Cases that are PCR-positive and FISH-negative are common, since FISH is a less-sensitive technique. However, approximately 1% to 3% of CML and Ph-positive ALL cases will have an altered fusion transcript (usually missing exon A2 of ABL1) that cannot be detected using this PCR assay. In those cases, FISH can be used to monitor patients. FISH can also be used to monitor patients with the very rare P230 BCR-ABL1 isoform, which is not reliably detected by this PCR assay.
Question 8. What does a value >100% (IS) mean?
This signifies that the amount of BCR-ABL1 transcript is greater than the universally established average level at diagnosis. For the purposes of the trending report, values above 100% are plotted at the100% line.
Question 9. What are the causes of treatment failure in CML?
Lack of initial response to tyrosine kinase inhibitors (TKIs) such as imatinib mesylate (Gleevec®) is called primary resistance and is most commonly related to inadequate drug levels or pharmacodynamic factors although all causes are not yet known.
The most frequent cause of secondary resistance to TKIs is a mutation in the ABL1 kinase domain. Such mutations can be detected using the ABL kinase domain mutation test (test code 16029X). Another cause of secondary resistance is acquisition of additional cytogenetic changes; these can be detected using a bone marrow aspirate chromosome study (test code 14600X).
Extra copies of the Ph chromosome can mediate both primary and secondary partial TKI resistance. Extra copies can be detected using the BCR-ABL1 FISH test (test code 12070X).
Question 10. What degree of increase in BCR-ABL1 transcript suggests secondary resistance?
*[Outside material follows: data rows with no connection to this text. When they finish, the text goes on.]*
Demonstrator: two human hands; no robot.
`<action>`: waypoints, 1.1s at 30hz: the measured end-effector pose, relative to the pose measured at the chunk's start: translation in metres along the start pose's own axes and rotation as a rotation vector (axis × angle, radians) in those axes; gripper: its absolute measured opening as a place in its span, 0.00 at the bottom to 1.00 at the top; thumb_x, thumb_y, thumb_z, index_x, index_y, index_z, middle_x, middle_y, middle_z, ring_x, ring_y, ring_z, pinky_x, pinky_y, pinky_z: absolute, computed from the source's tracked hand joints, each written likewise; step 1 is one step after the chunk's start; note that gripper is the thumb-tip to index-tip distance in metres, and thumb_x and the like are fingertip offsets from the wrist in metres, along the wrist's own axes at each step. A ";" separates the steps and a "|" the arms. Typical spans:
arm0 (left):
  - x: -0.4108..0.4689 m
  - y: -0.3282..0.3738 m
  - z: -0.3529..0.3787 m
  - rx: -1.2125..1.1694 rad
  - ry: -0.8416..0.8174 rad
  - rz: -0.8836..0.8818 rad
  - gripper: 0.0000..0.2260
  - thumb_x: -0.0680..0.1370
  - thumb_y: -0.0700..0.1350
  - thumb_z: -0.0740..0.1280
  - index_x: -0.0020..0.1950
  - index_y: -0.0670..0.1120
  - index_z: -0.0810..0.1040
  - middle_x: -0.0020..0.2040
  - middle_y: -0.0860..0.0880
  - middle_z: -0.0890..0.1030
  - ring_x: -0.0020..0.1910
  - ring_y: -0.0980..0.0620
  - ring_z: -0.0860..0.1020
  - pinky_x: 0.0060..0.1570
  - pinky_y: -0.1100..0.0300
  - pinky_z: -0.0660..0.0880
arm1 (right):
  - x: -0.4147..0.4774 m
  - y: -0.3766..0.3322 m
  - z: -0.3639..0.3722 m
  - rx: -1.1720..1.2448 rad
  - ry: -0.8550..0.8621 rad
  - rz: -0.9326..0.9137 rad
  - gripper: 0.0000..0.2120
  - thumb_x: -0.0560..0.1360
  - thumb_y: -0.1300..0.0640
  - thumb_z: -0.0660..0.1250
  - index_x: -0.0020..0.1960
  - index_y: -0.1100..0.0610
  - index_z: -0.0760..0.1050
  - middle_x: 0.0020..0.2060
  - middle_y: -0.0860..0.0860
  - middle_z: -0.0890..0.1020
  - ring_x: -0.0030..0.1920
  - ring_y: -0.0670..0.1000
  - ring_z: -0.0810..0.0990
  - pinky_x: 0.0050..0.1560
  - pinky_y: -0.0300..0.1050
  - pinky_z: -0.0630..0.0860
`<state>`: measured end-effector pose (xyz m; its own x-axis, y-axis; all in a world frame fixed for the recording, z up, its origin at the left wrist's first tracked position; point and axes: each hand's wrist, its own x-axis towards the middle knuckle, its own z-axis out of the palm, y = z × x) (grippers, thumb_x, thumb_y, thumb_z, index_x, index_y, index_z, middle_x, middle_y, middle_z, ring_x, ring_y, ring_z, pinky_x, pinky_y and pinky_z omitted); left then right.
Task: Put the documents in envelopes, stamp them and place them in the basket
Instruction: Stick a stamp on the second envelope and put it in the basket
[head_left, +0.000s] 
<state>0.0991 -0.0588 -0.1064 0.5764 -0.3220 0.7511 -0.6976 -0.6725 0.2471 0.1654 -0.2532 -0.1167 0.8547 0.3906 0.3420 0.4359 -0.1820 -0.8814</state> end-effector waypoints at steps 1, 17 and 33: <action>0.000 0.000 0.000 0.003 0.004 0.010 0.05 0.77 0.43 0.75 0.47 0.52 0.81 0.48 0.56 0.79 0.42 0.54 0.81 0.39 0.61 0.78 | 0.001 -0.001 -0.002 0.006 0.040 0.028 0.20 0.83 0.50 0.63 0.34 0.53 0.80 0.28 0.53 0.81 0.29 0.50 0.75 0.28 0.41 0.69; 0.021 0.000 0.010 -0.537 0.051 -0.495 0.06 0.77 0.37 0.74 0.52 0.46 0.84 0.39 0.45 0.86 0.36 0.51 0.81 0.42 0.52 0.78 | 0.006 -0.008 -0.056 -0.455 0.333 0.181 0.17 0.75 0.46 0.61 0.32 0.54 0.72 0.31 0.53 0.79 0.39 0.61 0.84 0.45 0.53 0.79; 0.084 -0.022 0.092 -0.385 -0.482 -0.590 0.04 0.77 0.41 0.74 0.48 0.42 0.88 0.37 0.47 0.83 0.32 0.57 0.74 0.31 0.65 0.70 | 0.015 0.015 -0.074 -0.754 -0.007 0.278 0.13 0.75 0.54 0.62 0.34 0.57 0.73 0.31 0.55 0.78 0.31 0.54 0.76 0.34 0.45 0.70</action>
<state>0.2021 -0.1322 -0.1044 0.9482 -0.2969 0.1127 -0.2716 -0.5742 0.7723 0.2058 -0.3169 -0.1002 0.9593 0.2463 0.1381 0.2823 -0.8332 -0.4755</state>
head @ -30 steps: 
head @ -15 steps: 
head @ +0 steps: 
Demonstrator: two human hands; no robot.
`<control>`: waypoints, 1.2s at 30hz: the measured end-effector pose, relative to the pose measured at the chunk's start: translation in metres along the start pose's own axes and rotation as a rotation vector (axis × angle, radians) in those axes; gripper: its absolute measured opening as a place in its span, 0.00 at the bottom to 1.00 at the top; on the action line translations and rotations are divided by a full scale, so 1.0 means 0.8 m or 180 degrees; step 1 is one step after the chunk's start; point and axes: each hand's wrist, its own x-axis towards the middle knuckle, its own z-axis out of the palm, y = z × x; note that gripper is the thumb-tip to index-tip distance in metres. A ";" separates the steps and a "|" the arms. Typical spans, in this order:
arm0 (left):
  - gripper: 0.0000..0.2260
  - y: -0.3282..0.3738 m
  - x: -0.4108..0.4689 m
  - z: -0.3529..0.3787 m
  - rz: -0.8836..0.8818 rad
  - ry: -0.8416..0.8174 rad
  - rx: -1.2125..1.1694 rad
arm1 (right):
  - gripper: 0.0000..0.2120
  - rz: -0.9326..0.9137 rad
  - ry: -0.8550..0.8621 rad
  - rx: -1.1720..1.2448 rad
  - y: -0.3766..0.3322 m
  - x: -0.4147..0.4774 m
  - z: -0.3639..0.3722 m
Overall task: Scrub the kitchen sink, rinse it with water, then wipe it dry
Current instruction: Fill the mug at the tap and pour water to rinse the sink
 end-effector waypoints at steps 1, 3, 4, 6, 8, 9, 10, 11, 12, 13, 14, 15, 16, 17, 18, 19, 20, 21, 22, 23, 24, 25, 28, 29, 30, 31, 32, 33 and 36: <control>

Therapeutic response to initial treatment is indicated by a drop in the BCR-ABL1 level. A subsequent 5- to 10-fold increase in the % (IS) level suggests developing drug resistance, which is usually due to an ABL1 mutation or clonal evolution. Overt hematologic or cytogenetic relapse and emergence of blast phase are others indicators of secondary resistance.
For patients in the first year of treatment, a repeat PCR test is indicated to confirm the increase in BCR-ABL1 transcript prior to a drug resistance workup.
- Hughes T, Deininger M, Hochhaus A, et al. Monitoring CML patients responding to treatment with tyrosine kinase inhibitors: review and recommendations for harmonizing current methodology for detecting BCR-ABL transcripts and kinase domain mutations and for expressing results. Blood. 2006;108:28-37.